### WORK REQUEST
Return the lines of the data below starting at the one holding "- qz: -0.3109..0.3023" and ending at the one holding "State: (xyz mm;", word for word, leaving every picture out.

Extracted records

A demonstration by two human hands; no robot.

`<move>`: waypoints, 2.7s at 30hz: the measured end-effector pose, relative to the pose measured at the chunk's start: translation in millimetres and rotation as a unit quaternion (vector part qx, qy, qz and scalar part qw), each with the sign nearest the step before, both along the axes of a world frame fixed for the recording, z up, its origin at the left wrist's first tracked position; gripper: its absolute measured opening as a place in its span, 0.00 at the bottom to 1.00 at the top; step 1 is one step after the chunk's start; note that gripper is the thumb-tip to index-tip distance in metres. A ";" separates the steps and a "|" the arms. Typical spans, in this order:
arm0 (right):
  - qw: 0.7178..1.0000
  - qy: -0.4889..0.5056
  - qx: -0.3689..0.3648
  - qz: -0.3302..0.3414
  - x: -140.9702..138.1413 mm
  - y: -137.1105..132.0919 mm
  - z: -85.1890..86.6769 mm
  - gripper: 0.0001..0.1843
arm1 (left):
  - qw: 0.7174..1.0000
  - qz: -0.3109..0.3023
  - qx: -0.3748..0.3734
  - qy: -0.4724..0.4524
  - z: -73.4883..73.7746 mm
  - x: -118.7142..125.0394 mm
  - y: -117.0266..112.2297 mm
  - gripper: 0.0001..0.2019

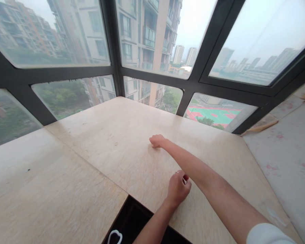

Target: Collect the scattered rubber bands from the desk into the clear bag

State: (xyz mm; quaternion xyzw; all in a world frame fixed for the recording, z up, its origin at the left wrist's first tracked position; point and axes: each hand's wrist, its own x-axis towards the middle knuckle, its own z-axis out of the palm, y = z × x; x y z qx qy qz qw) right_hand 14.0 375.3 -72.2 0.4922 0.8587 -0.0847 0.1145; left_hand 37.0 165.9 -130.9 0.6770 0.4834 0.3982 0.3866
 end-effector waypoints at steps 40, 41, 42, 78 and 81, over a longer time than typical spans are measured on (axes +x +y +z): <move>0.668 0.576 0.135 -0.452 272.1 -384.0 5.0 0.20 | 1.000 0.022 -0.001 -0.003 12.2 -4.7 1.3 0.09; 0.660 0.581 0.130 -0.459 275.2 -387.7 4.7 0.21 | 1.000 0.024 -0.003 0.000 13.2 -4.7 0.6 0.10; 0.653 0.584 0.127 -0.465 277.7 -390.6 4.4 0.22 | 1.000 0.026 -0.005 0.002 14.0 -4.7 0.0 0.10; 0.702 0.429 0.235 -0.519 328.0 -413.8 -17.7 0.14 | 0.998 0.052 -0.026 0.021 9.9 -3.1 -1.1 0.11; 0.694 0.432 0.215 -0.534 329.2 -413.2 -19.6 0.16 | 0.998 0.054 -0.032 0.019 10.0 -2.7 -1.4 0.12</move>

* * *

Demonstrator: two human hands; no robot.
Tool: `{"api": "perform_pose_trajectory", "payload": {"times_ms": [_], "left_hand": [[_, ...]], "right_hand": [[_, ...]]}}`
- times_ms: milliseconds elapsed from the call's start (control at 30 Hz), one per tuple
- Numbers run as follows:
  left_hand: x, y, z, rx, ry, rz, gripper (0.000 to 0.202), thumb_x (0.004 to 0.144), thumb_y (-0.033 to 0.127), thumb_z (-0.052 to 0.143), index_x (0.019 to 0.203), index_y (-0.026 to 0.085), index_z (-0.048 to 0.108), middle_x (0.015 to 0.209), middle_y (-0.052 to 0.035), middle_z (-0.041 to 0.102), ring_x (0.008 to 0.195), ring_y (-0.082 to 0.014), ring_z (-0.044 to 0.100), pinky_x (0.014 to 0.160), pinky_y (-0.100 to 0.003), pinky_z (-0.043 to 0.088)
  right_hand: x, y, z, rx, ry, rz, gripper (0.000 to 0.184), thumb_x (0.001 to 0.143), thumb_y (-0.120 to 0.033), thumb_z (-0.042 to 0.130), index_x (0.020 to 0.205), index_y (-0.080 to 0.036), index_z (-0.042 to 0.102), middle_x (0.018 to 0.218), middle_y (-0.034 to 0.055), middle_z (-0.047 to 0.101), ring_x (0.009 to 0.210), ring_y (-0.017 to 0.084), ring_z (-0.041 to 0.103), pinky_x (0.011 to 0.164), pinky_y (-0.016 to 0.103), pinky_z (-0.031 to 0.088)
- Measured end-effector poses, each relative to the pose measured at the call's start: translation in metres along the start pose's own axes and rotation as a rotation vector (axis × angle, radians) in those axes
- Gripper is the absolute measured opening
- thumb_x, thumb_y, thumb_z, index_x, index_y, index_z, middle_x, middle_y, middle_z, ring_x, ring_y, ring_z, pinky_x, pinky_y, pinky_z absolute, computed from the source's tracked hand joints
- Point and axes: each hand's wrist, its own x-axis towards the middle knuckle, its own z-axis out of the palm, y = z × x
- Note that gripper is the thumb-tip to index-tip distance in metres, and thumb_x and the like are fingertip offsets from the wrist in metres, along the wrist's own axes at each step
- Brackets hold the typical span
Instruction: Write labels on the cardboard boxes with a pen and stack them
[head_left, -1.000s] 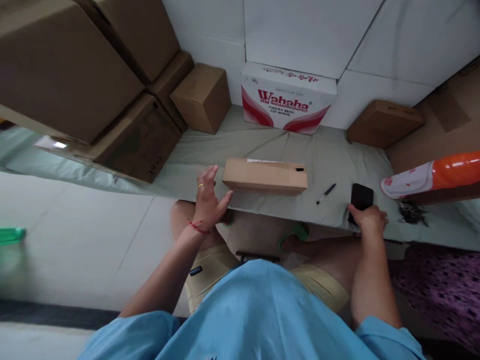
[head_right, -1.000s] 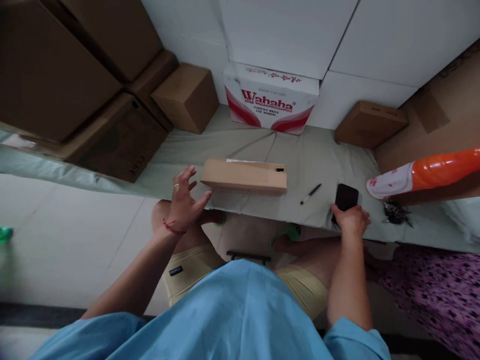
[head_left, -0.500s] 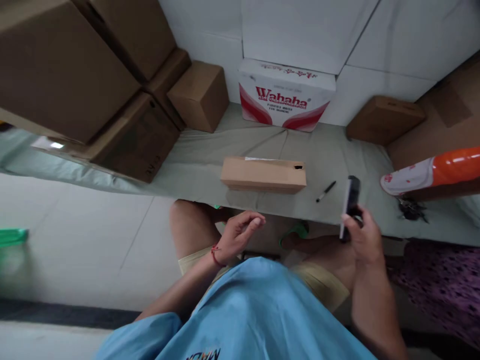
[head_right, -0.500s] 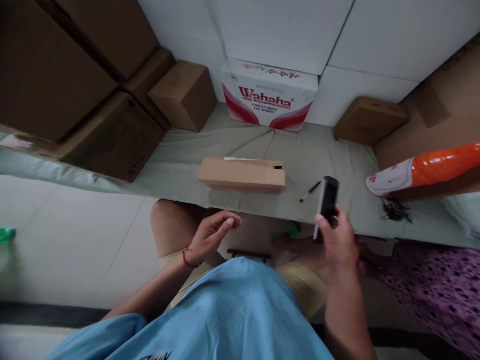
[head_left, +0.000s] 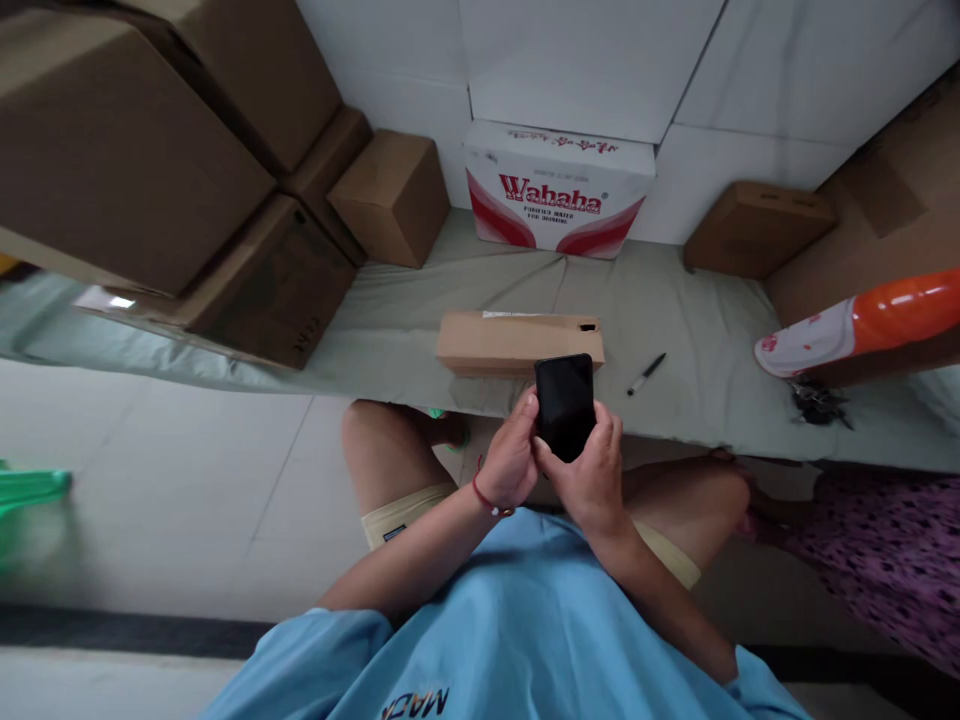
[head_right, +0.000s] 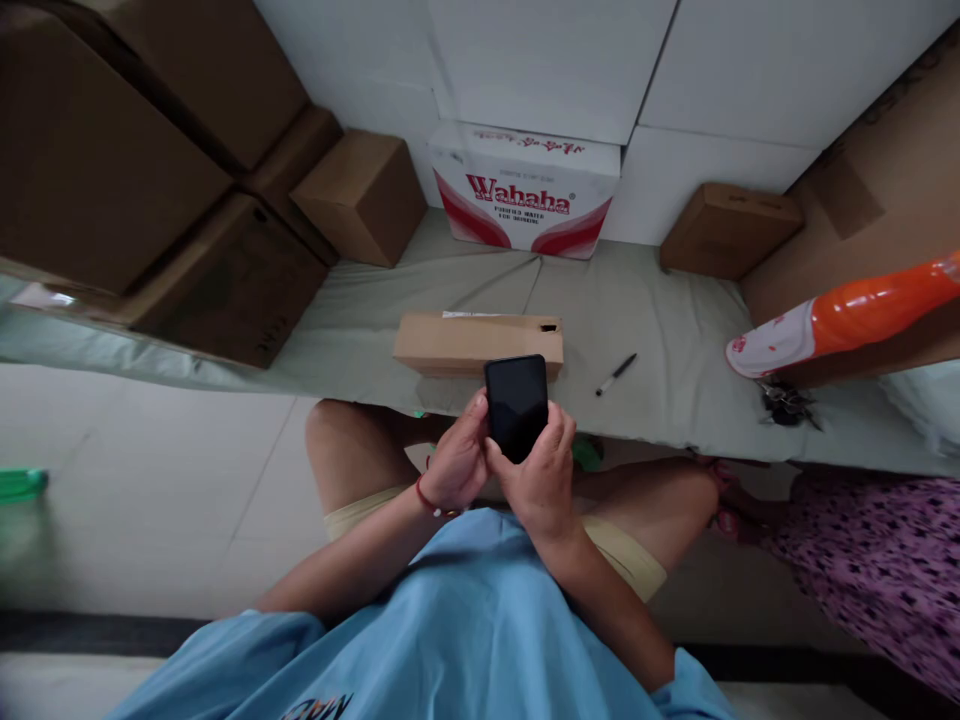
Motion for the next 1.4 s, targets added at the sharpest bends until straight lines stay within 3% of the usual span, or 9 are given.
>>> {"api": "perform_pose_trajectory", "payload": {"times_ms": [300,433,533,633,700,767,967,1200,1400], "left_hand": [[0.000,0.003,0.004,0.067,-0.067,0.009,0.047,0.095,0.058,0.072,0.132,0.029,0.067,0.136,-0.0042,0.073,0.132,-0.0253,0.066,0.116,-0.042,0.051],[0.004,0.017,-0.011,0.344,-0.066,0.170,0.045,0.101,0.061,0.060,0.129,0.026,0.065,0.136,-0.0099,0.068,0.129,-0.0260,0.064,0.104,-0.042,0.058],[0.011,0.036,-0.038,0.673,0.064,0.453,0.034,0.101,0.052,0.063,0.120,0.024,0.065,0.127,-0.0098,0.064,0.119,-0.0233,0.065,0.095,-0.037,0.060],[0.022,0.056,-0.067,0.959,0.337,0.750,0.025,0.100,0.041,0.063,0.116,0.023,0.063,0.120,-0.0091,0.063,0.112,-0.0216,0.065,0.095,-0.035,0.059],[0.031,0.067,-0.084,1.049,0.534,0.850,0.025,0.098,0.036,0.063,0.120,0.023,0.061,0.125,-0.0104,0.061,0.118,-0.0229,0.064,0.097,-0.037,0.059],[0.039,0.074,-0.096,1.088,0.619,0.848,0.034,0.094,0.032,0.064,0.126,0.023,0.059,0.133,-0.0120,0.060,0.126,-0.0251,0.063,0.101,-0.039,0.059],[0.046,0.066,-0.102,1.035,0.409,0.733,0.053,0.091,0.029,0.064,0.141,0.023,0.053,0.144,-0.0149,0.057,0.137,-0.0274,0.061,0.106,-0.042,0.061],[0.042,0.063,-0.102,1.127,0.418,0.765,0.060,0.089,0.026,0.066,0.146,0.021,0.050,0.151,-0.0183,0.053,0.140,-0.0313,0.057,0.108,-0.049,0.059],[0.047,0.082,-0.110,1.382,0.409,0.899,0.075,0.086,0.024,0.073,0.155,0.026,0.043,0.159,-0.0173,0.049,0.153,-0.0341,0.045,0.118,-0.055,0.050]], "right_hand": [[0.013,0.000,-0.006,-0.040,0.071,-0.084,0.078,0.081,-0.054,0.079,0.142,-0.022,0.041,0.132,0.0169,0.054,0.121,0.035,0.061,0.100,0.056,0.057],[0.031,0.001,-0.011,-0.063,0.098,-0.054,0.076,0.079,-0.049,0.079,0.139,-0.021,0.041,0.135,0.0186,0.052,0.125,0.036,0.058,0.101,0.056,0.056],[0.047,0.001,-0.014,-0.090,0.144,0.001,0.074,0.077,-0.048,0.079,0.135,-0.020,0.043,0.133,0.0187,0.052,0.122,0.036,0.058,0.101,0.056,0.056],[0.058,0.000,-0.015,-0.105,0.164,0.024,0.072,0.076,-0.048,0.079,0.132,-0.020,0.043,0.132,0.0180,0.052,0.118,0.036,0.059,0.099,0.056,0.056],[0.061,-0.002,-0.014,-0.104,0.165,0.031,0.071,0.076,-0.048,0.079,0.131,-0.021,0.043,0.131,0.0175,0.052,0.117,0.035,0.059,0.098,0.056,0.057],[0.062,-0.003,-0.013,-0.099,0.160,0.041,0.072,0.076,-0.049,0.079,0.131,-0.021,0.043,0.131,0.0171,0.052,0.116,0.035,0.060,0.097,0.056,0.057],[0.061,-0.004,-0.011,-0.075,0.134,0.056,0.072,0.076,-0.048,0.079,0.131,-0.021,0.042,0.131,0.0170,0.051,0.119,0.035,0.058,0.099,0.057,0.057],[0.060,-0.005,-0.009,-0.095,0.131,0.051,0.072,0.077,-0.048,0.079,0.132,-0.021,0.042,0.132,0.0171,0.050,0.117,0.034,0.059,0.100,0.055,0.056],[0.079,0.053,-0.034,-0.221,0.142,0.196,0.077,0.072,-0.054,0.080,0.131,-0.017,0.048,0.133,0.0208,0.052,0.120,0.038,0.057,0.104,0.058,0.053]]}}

### FINISHED TASK
  - qz: -0.3109..0.3023
  - qx: -0.3748..0.3734
  - qy: -0.4724..0.4524
  - z: -73.4883..73.7746 mm
  - x: -118.7142..125.0394 mm
  - y: -117.0266..112.2297 mm
  - gripper: 0.0001..0.2019


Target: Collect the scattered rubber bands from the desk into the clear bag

State: (xyz mm; quaternion xyzw; all in a world frame fixed for the recording, z up, its origin at the left wrist's first tracked position; point and axes: each hand's wrist, its own x-axis towards the middle knuckle, its own z-axis out of the palm, y = z × x; x y z qx qy qz qw) right_hand 14.0 375.3 -72.2 0.4922 0.8587 -0.0847 0.1145; left_hand 37.0 165.9 -130.9 0.6770 0.4834 0.3982 0.3866

No more output is required for the exercise.